Once the **training data** has been fitted to the model, it is time to make a **prediction** based off the **test data**. This is done with **gradient_boosting_model.predict()** function. 

In [None]:
from sklearn.ensemble import GradientBoostingRegressor

# Creation of the model.
gradient_boosting_model = GradientBoostingRegressor(n_estimators=50, max_depth=10)
# Fitting training data on the model.
gradient_boosting_model = gradient_boosting_model.fit(X_train, y_train)
# Predict based off the X_Test
gradient_boosting_predictions = gradient_boosting_model.predict(X_test)

print('done')

## 8.Model Evaluation

To evaluate the model R^2 is used.

### **R^2** - Coefficient of Determination

It is a measure how much the model's output variance is influenced by the input variance. 

i.e.  If the R^2 of a model is 0.50, then approximately half of the observed variation can be explained by the model's inputs.

The closer to 0.0 the worse the fit and the closer to 1.0 the better the fit.

The **r2_score** function can be used to calculate **R^2**.

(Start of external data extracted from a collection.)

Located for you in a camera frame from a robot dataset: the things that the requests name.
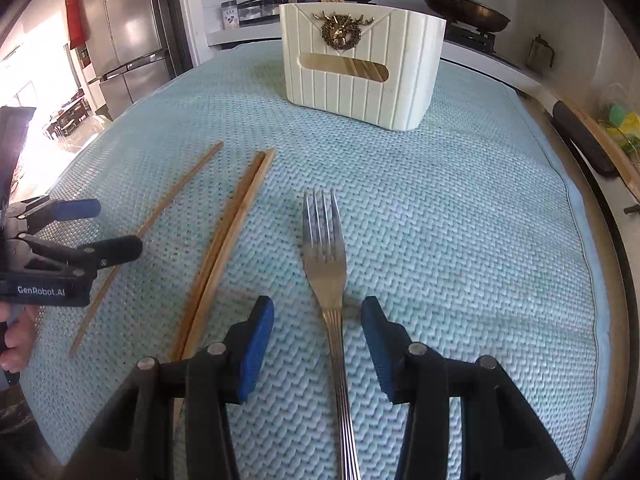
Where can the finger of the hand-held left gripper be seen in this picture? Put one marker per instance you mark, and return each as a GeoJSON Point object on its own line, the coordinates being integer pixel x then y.
{"type": "Point", "coordinates": [75, 209]}
{"type": "Point", "coordinates": [112, 250]}

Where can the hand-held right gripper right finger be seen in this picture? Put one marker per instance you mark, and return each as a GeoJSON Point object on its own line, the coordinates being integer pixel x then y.
{"type": "Point", "coordinates": [382, 347]}

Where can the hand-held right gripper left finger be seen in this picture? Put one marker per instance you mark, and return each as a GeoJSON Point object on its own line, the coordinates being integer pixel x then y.
{"type": "Point", "coordinates": [254, 347]}

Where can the steel fork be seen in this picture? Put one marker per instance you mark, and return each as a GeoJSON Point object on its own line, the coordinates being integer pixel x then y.
{"type": "Point", "coordinates": [325, 260]}

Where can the wooden chopstick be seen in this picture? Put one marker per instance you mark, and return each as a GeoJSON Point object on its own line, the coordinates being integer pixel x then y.
{"type": "Point", "coordinates": [212, 153]}
{"type": "Point", "coordinates": [267, 165]}
{"type": "Point", "coordinates": [256, 169]}

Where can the cream ribbed utensil holder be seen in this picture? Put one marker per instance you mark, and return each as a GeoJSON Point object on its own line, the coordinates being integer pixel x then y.
{"type": "Point", "coordinates": [400, 85]}

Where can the bunch of wooden chopsticks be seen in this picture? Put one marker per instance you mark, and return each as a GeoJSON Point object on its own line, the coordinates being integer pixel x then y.
{"type": "Point", "coordinates": [360, 71]}

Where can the dark wooden table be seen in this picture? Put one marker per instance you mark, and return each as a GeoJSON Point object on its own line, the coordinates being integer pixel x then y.
{"type": "Point", "coordinates": [65, 117]}

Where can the light blue woven mat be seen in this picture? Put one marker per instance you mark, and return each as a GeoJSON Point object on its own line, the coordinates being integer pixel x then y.
{"type": "Point", "coordinates": [450, 235]}

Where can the grey refrigerator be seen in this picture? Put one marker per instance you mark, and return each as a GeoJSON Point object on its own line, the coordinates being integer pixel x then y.
{"type": "Point", "coordinates": [125, 35]}

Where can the red hanging ornament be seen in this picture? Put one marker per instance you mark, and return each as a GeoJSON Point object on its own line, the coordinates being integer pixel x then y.
{"type": "Point", "coordinates": [75, 22]}

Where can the white-label seasoning jar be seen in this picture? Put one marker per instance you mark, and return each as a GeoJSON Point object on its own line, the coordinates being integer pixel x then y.
{"type": "Point", "coordinates": [230, 16]}

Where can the clear spice jar set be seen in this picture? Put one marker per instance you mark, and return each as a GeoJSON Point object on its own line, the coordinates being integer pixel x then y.
{"type": "Point", "coordinates": [257, 12]}

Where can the black oblong tray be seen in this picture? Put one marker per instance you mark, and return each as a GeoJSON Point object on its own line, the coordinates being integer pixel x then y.
{"type": "Point", "coordinates": [582, 135]}

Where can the wooden cutting board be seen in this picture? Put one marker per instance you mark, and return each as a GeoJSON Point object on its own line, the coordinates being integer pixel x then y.
{"type": "Point", "coordinates": [617, 160]}

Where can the black gas stove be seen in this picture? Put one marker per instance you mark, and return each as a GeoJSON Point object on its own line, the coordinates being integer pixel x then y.
{"type": "Point", "coordinates": [485, 42]}

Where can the plastic bag with sponges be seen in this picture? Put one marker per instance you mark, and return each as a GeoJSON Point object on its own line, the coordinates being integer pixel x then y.
{"type": "Point", "coordinates": [620, 120]}

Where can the dark glass jar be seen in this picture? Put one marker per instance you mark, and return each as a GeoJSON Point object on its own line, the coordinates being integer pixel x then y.
{"type": "Point", "coordinates": [541, 52]}

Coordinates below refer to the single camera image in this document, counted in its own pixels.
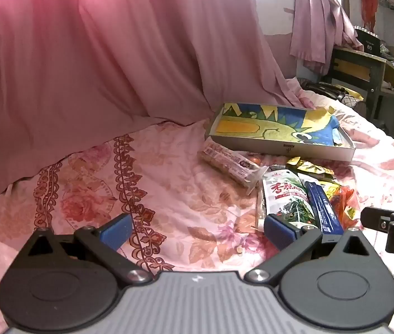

It's important to note scalery.inverse_transform was used to reverse the normalisation implemented before.



In [None]:
from sklearn.metrics import r2_score

r2_score = r2_score(scalery.inverse_transform(y_test), scalery.inverse_transform(gradient_boosting_predictions))

print('Validation R2 Score: ', r2_score)


## Feature Importance

To understand the influence of each **feature** on the prediction, we calculate the **feature importance**. Feature importance refers to techniques that assign a score to input features based on how useful they are at predicting a target variable.

In this case we only plot the five most infuential features, as the rest have a negligible influence.

In [None]:
# get feature importance
features = final_data.drop(columns = ['Forecast Duration']).columns.values
importance  = gradient_boosting_model.feature_importances_ 
features_df = pd.DataFrame({'Feature':features, 'Importance':importance})

# plot feature importance
top10_features = features_df.nlargest(5,'Importance')
top10_features.plot.bar(x='Feature')

# Exercises

## 1.  Add up all the values in the planned duration column in the **completed data** set.

The completed_data is a pandas data frame so you'll need to use this code -> df.sum()

## 2. Create a new feature which only includes the date  from the Baseline Start Date from the **completed data** set.

## 3. Create a new feature which only includes the year from the Baseline Start Date from the **completed data** set.

## 4.  Convert the Project Number from the completed data set feature into an integer.